Logan’s earlier research focused on psychological and biological correlates including immune system changes associated with human stress and pain. This work had both theoretical and clinical applications, and served as the springboard for work published in 2004 through 2006 which demonstrated that this conceptualization of “individual difference” influences memory of pain and extends to multiple, potentially aversive settings including childbirth, laboratory pain, and emergency dental clinics. Logan extended her stress and pain research to understanding the etiology of pain memory and the impact of memory on subsequent pain response. This line of research was of particular interest because it tested a model that is applicable to cancer pain. During this same period, Logan initiated studies of risk factors and predictors of health outcomes related to head and neck cancer.

Logan’s recent work in head and neck cancer is a natural extension of her earlier research interest in individual differences as they relate to health outcomes. This work culminated in the recent funding of the Southeast Center for Research to Reduce Disparities in Oral Health, whose focus is on head and neck cancer prevention and survival. This center is the first National Institutes of Health-funded health disparities center in the southeastern United States to focus on health disparities in head and neck cancer.

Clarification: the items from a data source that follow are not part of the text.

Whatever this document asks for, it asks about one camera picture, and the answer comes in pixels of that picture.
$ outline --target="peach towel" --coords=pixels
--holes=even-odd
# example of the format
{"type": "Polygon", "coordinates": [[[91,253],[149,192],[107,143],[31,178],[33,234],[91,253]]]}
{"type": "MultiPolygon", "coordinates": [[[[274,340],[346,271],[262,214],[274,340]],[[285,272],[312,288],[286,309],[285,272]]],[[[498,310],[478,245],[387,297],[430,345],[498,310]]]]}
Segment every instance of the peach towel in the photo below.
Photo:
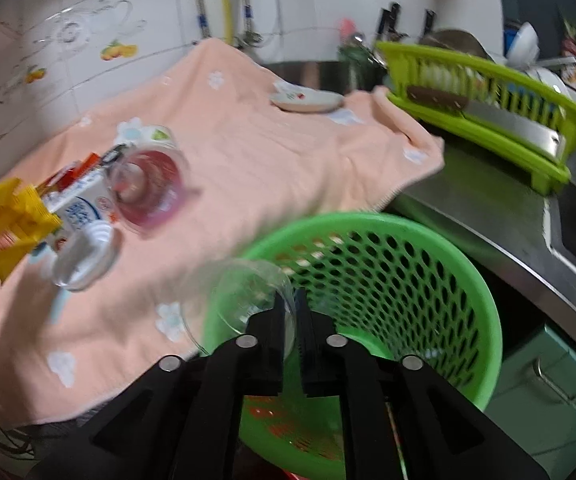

Logan and her colleagues conducted studies related to early detection and prevention of oral and pharyngeal cancer, and these studies provided baseline data on attitudes and beliefs including cultural mistrust about undergoing cancer screenings among ethnoracial minorities. They also assessed the effectiveness of a media campaign designed to increase knowledge and participation in head and neck cancer screenings.

With the motto, “Taking the bite out of head and neck cancer,” the Center serves as a magnet to pull together groups with interest and capacity in reducing the disparities resulting from head and neck cancer. The Center promotes interdepartmental collaboration across the University of Florida campus; the initial grant included investigators from four colleges and has already attracted interest from excellent researchers in other colleges across campus, other localities in Florida, and around the country.